Read this in the local paper, the wife and I live in Virginia and are with in several miles of the Appalachian Trail. Would have been good if someone shot this crazy person but what would have the consequences have been, discharging a weapon on Federal land?
We just ordered pepper spray and will definitely carry that when hiking and especially since we're always in the woods at Carvins Cove, at least once a week either Mtn biking, hiking or volunteering on a new biking trail that's been being built for several years now.


----------



## tony pasley

It is legal to carry with permit on federal land. Discharging in self-defense I have never had a problem with of course mine have been 4 legged and no legged so far. When you are out on the trails around here if you have cell service to call 911 then you would have at least an hour at best to show up in the area if they can find it. You are on your own when out back country survival first.


----------



## Rickcin

tony pasley said:


> It is legal to carry with permit on federal land. Discharging in self-defense I have never had a problem with of course mine have been 4 legged and no legged so far. When you are out on the trails around here if you have cell service to call 911 then you would have at least an hour at best to show up in the area if they can find it. You are on your own when out back country survival first.


I think I'd even be comfortable carrying there as well!


----------



## Pandaz3

In Oregon and most of the West Cell phones are usually not working


----------



## Rickcin

Pandaz3 said:


> In Oregon and most of the West Cell phones are usually not working


That's definitely a reason for concern!


----------



## tony pasley

I find it comical that people get away from cities and towns to the country they think that is the time they need to carry more often to protect themselves. The cities are by far more dangerous the varmints are much better disguised and don't try to avoid humans. The two legged varmints are more plentiful in the cities than in the country. No matter where you are you and you alone responsible for your own safety and protection. You being aware of who or what is around you at all times is first, then having the response to any danger is next. Concealed or open carry does not matter if you don't do the first step.


----------



## Rickcin

tony pasley said:


> I find it comical that people get away from cities and towns to the country they think that is the time they need to carry more often to protect themselves. The cities are by far more dangerous the varmints are much better disguised and don't try to avoid humans. The two legged varmints are more plentiful in the cities than in the country. No matter where you are you and you alone responsible for your own safety and protection. You being aware of who or what is around you at all times is first, then having the response to any danger is next. Concealed or open carry does not matter if you don't do the first step.
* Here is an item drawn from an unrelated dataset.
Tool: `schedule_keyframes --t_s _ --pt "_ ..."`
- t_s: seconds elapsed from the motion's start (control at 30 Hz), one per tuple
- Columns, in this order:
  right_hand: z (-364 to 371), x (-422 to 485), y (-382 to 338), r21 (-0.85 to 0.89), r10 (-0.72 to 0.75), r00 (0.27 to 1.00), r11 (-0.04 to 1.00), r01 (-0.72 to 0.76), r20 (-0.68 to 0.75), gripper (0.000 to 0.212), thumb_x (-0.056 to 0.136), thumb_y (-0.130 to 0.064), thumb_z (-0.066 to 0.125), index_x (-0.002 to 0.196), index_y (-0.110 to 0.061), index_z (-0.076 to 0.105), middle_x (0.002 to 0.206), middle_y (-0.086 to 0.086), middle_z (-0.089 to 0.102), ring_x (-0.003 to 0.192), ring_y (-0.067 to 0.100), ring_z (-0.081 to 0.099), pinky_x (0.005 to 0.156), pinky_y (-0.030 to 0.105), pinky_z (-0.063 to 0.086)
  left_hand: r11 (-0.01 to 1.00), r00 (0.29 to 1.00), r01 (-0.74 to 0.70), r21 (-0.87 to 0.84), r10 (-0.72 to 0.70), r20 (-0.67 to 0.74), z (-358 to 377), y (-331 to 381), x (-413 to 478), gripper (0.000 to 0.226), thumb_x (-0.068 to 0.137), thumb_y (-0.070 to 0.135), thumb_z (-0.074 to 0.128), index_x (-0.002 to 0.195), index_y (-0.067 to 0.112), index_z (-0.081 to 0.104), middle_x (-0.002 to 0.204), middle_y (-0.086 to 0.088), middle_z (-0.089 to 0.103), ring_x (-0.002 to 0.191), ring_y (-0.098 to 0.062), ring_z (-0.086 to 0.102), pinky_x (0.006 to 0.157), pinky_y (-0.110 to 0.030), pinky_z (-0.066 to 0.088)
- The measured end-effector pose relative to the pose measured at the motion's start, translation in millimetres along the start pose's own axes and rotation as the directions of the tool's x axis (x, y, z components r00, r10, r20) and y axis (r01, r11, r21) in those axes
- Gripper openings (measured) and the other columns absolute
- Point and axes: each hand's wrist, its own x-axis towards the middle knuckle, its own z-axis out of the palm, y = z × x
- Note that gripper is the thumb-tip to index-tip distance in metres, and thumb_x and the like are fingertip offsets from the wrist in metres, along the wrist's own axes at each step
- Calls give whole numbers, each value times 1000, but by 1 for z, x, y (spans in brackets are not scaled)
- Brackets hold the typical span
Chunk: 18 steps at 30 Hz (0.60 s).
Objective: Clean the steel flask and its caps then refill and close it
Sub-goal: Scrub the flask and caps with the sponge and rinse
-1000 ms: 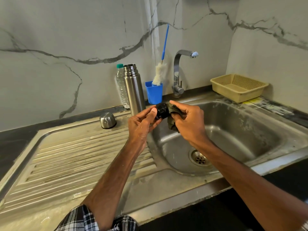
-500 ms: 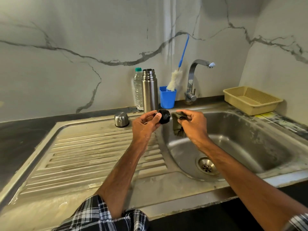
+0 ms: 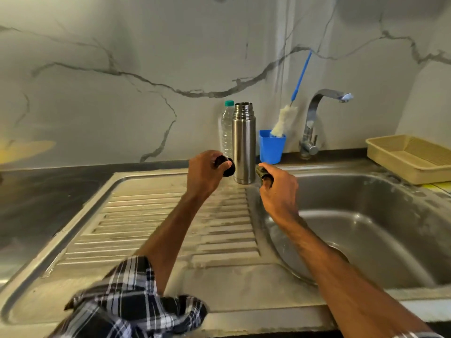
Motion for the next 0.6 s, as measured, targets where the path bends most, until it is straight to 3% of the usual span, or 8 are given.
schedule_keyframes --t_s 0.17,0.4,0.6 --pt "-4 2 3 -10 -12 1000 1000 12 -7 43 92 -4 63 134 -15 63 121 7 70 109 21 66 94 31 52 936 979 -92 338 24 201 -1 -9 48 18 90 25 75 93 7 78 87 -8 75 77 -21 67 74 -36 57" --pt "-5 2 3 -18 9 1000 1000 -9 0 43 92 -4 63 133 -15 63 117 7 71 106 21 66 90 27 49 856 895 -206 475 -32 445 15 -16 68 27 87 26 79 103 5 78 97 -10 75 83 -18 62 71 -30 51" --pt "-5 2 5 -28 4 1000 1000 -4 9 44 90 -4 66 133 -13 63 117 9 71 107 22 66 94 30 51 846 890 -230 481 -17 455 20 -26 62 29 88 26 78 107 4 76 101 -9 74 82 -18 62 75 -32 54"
Exactly correct, easy to find lots of idiots in the Cities and you always need to be aware of what's around you who is looking to roll an easy target individual.


----------



## Pandaz3

I carry everywhere, country, city, home, yes I carry everywhere it is legal.. I carry a revolver in the country with a strap snap retention as I am in some steep rough country at times and I don't want to drop it by accident.
I don't worry about bears much though we have them, but we have 10.000 Cougar in Oregon and I look old and slow, because I am old and slow. so I'll carry, you don't have to if you don't want to


----------



## Rickcin

Pandaz3 said:


> I carry everywhere, country, city, home, yes I carry everywhere it is legal.. I carry a revolver in the country with a strap snap retention as I am in some steep rough country at times and I don't want to drop it by accident.


Concealed in the cities I would imagine?


----------



## Pandaz3

Yes every where, but I add the Open carry in the hiking country


----------



## Rickcin

Pandaz3 said:


> Yes every where, but I add the Open carry in the hiking country


Sounds logical to me, no four legged creature will attempt to grab your pistol!


----------



## Mowgli Terry

Open carry is not too common in my area. Of the most recent examples there was one Blackhawk holster. The others were Uncle Mike's or similar. No retention. My concern is being collateral damage to these John Wick wannabes.


----------



## Pandaz3

People open carry for lots of reasons, many are good reasons, I only know mine for limited times. Everyone has their own mind, so reasons might sound wild to others, still it is their reason. 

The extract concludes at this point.